In this study, we found that HIF1α protects pulmonary microvascular endothelial cells (PMVECs) against I/R‐induced injury and mitophagy by activating the Notch1 signalling pathway and transcriptionally upregulating miR‐485 expression. Furthermore, miR‐485 targets Numb mRNA and inhibits its expression, thus contributing to the protective effects of HIF1α. These results suggest that targeting the HIF1α‐miR‐485‐Numb axis may be a potential therapeutic strategy for attenuating lung I/R injury.
Materials and Methods
2
Approval for the study protocols and animal experimentation was granted by the Animal Ethics Committee of the First Affiliated Hospital of Nanchang University. Significant efforts were made to reduce the utilisation and distress of the animals involved in the research.
PMVEC Cell Culture and H/R Injury Model
2.1
PMVECs were acquired from Cell Biologics Inc., located in Chicago, IL, USA. In vitro, the cell models for H/R injury were established using a technique outlined in prior publications [25, 26, 27]. In short, mouse PMVECs were suspended in M‐1168 (Cell Biologics, Chicago, IL) with supplements, including 10% FBS, 1% Penicillin and Streptomycin (Gibco) and incubated at 37°C in a 5% CO_2_–95% air environment. The passage range (3–8) was used for PMVECs. Based on the rate of cell growth, the density of cells was modified and then they were placed in 6‐well plates. When the cells reached 80%–90% confluence, they were transfected with the Lipofectamine 2000 reagent (Invitrogen, Carlsbad, CA). Following H/R treatment, the cells were then transfected with a plasmid for over‐expressing HIF1α, HIF1α siRNA, mimic/inhibitor NC and miR‐485 mimic/inhibitor (50 nM). Following a 6‐h transfection period, the medium was substituted, and subsequently, the cells were cultivated for an additional 24 h. Afterwards, the cells were incubated in a low‐oxygen environment with 95% nitrogen, 4% carbon dioxide and 1% oxygen for 12 h. Subsequently, they were transferred to a regular cell incubator and cultured for an additional 4 h to establish a H/R cell model. Following this, cellular samples were gathered from every group for further experimentation.
Cells Viability Assay
2.2
The viability of PMVECs was determined by utilising the CCK‐8 kit from Shanghai Beyotime Biotechnology Co. Ltd., Shanghai, China, in accordance with the guidelines provided by the manufacturer.
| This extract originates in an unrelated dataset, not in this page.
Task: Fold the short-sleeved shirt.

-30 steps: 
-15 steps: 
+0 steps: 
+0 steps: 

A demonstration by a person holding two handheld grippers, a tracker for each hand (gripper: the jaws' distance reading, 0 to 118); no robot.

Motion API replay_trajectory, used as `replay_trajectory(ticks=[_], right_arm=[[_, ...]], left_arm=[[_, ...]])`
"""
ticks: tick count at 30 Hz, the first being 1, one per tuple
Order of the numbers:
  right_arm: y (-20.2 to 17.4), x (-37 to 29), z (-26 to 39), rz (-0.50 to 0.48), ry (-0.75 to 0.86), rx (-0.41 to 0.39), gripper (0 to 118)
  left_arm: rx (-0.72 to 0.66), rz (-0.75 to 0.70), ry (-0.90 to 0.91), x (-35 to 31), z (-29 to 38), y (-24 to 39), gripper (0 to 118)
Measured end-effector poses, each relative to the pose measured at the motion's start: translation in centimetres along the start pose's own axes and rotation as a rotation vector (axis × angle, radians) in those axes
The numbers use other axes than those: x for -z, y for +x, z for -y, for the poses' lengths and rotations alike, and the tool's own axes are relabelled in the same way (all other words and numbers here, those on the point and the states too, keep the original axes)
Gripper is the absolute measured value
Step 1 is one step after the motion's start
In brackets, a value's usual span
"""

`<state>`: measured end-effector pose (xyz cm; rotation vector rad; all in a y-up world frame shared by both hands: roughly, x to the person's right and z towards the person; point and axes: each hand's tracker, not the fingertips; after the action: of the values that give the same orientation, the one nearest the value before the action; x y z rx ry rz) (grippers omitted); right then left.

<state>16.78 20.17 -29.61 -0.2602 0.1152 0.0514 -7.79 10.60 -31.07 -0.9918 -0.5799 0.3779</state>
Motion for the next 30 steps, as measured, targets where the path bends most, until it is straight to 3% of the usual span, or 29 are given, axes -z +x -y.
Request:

Under hypoxic conditions, cells were plated on 96‐well plates with a density of 1 × 10^4^ cells per well (100 μL/well) and subjected to H/R and Propofol treatment. Propofol was administered multiple times in six wells at a concentration of 100 μm/L. Non‐H/R cells were treated with Propofol for 16 h. Following treatment, the cells were washed twice with PBS and then incubated with 10 μL of CCK8 solution at 37°C for 2 h. A microplate reader was used to determine the absorbance value at 450 nm. Cell viability (%) was calculated using the formula [(As−Ab)/(Ac−Ab)] × 100%, where ‘As’ represents the absorbance value of supernatant from exposed or sham exposure dishes, ‘Ac’ represents the absorbance value of pore containing supernatant in normal control, and ‘Ab’ represents the absorbance value of cultured pore containing 10% CCK8 solution.
Flow Cytometry
2.3
The detection of cell apoptosis was performed using the apoptosis detection kit (Shanghai Beyotime Biotechnology Co. Ltd., Shanghai, China) with Annexin V‐fluorescein isothiocyanate (FITC) and propidium iodide (PI). After being washed twice with cold PBS, a million cells per millilitre were gently resuspended with 195 μL of Annexin V‐FITC binding solution. Afterward, cells were cultured with 5 μL Annexin V‐FITC and 10 μL PI at ambient temperature in the absence of light for a duration of 15 min. The quantification of cell apoptosis was performed using a flow cytometer (FACSVerse/Calibur/AriaIISORP, BD Biosciences, San Jose, CA, USA).
Real‐Time qPCR
2.4
The TRIzol reagent was used to extract the total RNA content from both lung tissues and cells. Using a Nano‐Drop 2000 spectrophotometer (Thermo Fisher Scientific, Rockford, IL), the RNA concentration was measured. To reverse transcribe the RNA into cDNA, we utilised the ReverTra Ace qPCR RT Master Mix with gDNA remover kit from Toyobo Co. Ltd. in Osaka, Japan. Every inquiry consisted of a minimum of three wells, with each well being replicated three times. Sangon Biotech Co. Ltd. (Shanghai, China) synthesised the primers for HIF1α, Notch1, Hes1, Numb and miR‐484. U6 and glyceraldehyde‐3‐phosphate dehydrogenase were used as internal references. Afterward, RT‐qPCR was conducted following the guidelines of the 2× Real‐Star Green Fast Mixture Kit (Genstar, China). The fold changes were determined using the method of relative quantification, specifically the 2^−ΔΔCt^ approach.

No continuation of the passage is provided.